BRIN menyebut ketiga daerah rawan tersebut adalah Gunung Kidul, Pacitan, dan Maros. Kawasan ini memiliki bentang alam karst atau batu gamping yang tebal di bawah permukaan tanah.
Kepala Pusat Riset Kebencanaan Geologi BRIN, Adrin Tohari, menjelaskan penyebab utama terjadinya tanah amblas. Fenomena ini bermula ketika air hujan yang bersifat asam melarutkan lapisan batuan kapur di dalam tanah.
Baca Juga: Cek Lokasi Banjir dan Longsor, Kepala BNPB: Penanganan Pascabencana Aceh Harus Tepat Sasaran
“Air hujan ini meresap ke dalam tanah dan melarutkan batuan yang mudah larut, terutama batu gamping, sehingga membentuk rekahan dan rongga di bawah permukaan,” terang Adrin, Rabu (21/1/2026).

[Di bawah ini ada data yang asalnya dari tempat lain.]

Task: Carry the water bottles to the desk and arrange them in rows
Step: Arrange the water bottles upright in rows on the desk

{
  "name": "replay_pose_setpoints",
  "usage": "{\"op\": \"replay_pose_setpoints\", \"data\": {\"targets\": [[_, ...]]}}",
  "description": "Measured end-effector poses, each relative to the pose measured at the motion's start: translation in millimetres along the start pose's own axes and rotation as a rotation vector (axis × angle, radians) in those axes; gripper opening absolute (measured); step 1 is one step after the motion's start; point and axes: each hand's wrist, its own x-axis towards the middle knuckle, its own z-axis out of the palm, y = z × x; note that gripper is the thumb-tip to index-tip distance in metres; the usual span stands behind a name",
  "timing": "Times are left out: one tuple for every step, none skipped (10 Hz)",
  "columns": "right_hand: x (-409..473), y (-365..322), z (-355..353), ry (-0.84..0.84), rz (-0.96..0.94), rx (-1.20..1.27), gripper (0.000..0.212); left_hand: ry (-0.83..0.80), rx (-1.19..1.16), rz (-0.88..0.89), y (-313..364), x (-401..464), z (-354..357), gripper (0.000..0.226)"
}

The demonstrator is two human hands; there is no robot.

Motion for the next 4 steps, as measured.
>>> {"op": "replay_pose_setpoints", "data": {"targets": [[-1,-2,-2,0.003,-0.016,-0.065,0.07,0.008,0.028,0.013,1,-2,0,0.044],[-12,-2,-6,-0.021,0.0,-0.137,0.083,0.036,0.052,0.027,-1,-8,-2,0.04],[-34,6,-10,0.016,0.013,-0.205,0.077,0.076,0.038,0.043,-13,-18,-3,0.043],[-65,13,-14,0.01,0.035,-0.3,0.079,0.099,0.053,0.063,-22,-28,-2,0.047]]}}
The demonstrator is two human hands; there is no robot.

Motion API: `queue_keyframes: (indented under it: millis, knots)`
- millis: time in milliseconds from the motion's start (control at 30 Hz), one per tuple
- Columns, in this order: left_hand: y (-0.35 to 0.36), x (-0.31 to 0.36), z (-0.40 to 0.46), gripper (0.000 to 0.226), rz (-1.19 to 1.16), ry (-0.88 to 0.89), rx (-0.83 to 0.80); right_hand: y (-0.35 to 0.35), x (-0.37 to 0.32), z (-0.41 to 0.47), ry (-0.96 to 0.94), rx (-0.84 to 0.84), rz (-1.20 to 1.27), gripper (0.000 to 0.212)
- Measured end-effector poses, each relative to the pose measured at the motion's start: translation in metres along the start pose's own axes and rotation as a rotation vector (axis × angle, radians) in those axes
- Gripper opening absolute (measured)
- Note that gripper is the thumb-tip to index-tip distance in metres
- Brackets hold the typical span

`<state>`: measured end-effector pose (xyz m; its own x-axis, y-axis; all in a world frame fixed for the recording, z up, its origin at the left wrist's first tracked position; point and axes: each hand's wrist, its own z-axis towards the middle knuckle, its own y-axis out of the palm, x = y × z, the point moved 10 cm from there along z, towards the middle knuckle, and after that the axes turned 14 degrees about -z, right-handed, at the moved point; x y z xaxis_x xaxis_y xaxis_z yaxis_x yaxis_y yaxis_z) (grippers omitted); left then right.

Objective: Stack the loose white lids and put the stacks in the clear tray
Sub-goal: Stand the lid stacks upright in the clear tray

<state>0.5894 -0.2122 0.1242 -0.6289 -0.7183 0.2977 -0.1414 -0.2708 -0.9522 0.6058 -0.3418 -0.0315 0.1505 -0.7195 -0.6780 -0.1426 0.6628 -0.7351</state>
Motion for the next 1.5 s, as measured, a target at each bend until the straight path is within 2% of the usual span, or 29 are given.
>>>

Waspadai Hilangnya Sumber Air
Adrin memaparkan bahwa rongga di bawah tanah akan terus membesar seiring berjalannya waktu. Hal ini menyebabkan lapisan tanah bagian atas kehilangan penopang dan akhirnya runtuh seketika.
“Saat itulah lapisan atap runtuh secara tiba-tiba dan terbentuk lubang di permukaan tanah yang kita kenal sebagai sinkhole,” ujarnya.
Peneliti BRIN meminta warga untuk mengenali tanda-tanda alam sebelum bencana terjadi. Salah satu ciri yang paling mudah terlihat adalah hilangnya aliran air sungai atau parit secara tiba-tiba.